As he sat there, the words of the others falling like misty rain upon his senses, Gabriel played over his every memory of Leah, from the balcony where she had coyly flirted with him, to the bar where she had openly challenged him, to another balcony, where she’d exposed her hidden pain for him. To the bedroom, to their fight, where once again she’d proven to be the stronger one.
And he knew what he had to do.
“We’ll be okay, right?” Leah stroked a hand down Chuck’s head as the Labrador sprawled across her lap, panting happily. She’d meant to only drop by his kennel on her way to updating the shelter’s website and social media, but hadn’t been there thirty seconds before the tears had started. She’d cried into his fur as he’d sat as her anchor, hating that she did so but unable to stop the flood. Her mom had always said crying was therapeutic, but the hole inside Leah still gaped, no better for the tears.
Her mom.
God, she hated this stupid secret even more now because even if Leah picked up the phone and called her, poured out her troubles, she couldn’t really speak to her. Not about the real reason Gabriel was pushing her away.
She wasn’t an idiot. Hurt might have buried her better sense for a minute, but she knew Gabriel. She knew what he did when he was protecting someone he cared about—he kept them away from any threat. He did it to Melly. He was doing it to her now.
Old insecurities tried to wedge in but she refused to let them. Gabriel wasn’t cruel for no reason. That had been terror she’d seen on his face before he’d rebuffed her. Because he cared more than he wanted to. How many times had he said that he didn’t want her hurt?

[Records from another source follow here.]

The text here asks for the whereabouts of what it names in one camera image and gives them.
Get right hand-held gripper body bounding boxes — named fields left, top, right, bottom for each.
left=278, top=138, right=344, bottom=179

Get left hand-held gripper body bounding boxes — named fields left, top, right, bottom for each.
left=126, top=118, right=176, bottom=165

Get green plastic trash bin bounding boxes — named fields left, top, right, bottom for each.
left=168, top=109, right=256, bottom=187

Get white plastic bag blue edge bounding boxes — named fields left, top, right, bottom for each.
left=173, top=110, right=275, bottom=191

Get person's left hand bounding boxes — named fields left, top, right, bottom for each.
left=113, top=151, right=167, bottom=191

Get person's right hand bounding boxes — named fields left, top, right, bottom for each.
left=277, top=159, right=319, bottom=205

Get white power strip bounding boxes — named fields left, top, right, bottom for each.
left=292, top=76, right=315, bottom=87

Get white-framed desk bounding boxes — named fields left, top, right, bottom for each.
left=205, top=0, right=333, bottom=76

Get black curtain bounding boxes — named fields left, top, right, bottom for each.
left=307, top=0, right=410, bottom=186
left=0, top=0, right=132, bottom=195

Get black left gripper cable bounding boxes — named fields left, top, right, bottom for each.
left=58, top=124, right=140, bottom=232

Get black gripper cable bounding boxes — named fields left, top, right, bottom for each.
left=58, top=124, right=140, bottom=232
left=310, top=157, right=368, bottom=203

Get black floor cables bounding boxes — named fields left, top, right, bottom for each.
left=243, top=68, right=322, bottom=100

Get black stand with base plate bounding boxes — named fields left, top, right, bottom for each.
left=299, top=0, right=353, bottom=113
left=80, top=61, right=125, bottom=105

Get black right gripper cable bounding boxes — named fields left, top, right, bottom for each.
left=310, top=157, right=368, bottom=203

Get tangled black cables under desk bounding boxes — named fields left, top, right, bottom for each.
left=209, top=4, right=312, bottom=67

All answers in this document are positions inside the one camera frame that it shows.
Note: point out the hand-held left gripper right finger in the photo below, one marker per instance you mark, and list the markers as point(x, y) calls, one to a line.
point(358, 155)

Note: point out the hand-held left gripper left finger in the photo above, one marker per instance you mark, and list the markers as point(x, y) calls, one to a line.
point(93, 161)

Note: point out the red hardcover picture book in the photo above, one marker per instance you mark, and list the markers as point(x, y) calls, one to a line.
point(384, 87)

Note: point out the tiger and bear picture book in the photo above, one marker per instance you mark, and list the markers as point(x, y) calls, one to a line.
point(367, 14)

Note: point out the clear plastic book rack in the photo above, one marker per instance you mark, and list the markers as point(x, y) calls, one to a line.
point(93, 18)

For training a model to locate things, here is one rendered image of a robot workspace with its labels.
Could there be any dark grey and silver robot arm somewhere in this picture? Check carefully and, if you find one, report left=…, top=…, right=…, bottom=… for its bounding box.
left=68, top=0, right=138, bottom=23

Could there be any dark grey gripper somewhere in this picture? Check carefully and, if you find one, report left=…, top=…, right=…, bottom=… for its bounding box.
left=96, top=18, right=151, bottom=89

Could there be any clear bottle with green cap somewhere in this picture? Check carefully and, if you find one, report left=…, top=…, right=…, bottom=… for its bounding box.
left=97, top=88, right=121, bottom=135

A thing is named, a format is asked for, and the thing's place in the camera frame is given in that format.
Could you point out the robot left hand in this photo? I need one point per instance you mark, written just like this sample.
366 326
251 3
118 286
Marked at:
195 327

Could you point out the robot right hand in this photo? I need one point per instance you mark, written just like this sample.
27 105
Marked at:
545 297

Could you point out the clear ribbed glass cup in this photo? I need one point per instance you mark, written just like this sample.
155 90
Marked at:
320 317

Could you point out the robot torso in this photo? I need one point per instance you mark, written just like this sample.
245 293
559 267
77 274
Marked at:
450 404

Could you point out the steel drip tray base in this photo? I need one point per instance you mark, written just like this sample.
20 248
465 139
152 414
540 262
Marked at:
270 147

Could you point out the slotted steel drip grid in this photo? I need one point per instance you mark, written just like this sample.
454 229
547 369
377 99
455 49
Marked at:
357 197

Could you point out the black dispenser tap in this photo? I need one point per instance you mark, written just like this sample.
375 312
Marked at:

It was irritatingly, exasperatingly presumptuous of him to lock her out of any decision and she was so furious with him for it. Love was about trust, in her, in them. That they could do anything together.
But maybe he didn’t love her enough to try.
And that was what kept her away from Toil and Trouble when she’d thought about going after him. She’d gone to him too many times. She’d put herself out there for him, in a way she’d never done for anyone. If he wanted her, he would have to come on his knees.
She focused on Chuck, pushing aside the whispering fear that Gabriel would crawl for nobody. “He’s going to realize he needs you, too,” she told him. “Idiot warlock.” She pressed a noisy kiss to Chuck’s head to hide the wobble in her voice. He grunted and squirmed until he lay on his back.
“What do you—” she began, startled when the lights went out.
They had a skylight so it wasn’t completely pitch-black, but even so, all she could see were shapes and shadows.
“Perfect.” A fuse must have blown. Or a power surge. Something expensive that would tie Sonny’s decision to sell into a bow. The cherry on this fantastic day.
She maneuvered to her feet, hitching her phone out of her back pocket to turn the flashlight on. When she reached Chuck’s door and felt him close behind her, she gently pushed him back with her free hand.
“Sorry, baby. You have to stay here.”
Shutting the door behind her, she peered into the gloom and headed for where the fuse box was. She’d let Georgia, another volunteer, leave early, so she was the only one on-site before the next shift started.
Well, she was an independent woman, wasn’t she? She could probably figure out what the problem was. She pushed open the door that led out of the dogs’ section, the thin stream of her phone’s flashlight a beam in front.
The next thing she knew she was sent sprawling, a hard blow to her cheek crashing her into the wall. Her head knocked into the concrete painfully, face throbbing where she’d been hit.
Dazed, she glanced up, saw the outline of a figure, his hands moving in a pattern she recognized. Magic.